Halsted's review is of Volume VII of Gauss's Werke, but in Volume VIII, the editors published Gauss's manuscript material on non-Euclidean geometry. These show that Gauss anticipated much of the work of Bolyai and Lobachevsky, as well as of Schweikart. The existence of these materials does not, however, challenge Halsted's conclusion that Gauss had no influence on the work of any of these men. Roberto Bonola's Non-Euclidean Geometry [2] is still a good source for details on Gauss's work; the English edition also contains Halsted's translations of the fundamental articles on non-Euclidean geometry by Bolyai and Lobachevsky.

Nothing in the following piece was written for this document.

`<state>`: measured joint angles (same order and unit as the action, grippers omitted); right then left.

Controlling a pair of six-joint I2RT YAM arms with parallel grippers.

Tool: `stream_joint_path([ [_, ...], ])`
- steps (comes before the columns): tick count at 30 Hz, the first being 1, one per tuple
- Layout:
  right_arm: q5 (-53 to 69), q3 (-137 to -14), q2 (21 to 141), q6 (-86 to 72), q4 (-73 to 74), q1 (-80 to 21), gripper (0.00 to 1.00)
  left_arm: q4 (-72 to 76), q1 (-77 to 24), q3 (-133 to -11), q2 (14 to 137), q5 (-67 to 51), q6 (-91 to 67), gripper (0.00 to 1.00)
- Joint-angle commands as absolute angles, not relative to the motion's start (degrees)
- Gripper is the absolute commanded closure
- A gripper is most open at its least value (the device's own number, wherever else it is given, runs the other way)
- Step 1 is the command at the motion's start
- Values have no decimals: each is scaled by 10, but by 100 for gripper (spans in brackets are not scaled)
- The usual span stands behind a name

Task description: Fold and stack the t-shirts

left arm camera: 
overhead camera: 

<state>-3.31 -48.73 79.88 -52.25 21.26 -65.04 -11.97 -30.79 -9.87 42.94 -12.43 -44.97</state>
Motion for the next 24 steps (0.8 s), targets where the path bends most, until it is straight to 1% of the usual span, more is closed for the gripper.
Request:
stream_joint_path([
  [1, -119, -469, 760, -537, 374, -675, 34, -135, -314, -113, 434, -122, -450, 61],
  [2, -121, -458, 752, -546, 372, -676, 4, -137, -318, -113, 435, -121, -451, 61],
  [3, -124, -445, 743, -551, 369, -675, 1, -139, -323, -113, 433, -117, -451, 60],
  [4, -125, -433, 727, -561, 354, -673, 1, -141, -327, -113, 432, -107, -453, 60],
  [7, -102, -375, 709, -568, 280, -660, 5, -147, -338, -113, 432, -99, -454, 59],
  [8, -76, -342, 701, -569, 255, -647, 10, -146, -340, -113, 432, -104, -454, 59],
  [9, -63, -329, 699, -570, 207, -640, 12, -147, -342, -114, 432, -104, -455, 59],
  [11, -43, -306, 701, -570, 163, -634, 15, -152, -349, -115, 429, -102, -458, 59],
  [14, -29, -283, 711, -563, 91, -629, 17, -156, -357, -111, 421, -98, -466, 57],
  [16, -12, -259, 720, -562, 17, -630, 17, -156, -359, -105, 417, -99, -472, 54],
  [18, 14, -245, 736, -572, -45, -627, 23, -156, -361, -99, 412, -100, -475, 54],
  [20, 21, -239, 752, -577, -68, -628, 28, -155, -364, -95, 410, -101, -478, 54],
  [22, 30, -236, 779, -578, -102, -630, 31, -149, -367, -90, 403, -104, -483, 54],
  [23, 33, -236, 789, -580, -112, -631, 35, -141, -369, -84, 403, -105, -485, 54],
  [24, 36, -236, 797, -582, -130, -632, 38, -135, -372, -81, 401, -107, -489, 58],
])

More recent works on the history of non-Euclidean geometry include Jeremy Gray's Ideas of Space: Euclidean, non-Euclidean and Relativistic [10] and János Bolyai, Non-euclidean Geometry and the Nature of Space [11] and B. A. Rosenfeld's A History of Non-Euclidean Geometry [17]. The latter work, in particular, deals in great detail with the work of “certain Arabs and Persians” that Lewis skips over. In fact, it is now clear that some of the Islamic work on the parallel postulate was read in Europe in the seventeenth century and affected the European developments on the subject. Jeremy Gray has also written a historically-based textbook in geometry, Worlds out of Nothing: A Course in the History of Geometry in the 19th Century [12], that covers in detail not only non-Euclidean geometry but also projective geometry and many other topics. Julian Lowell Coolidge himself expanded on his article on projective geometry in A History of Geometrical Methods [4], first published in 1940.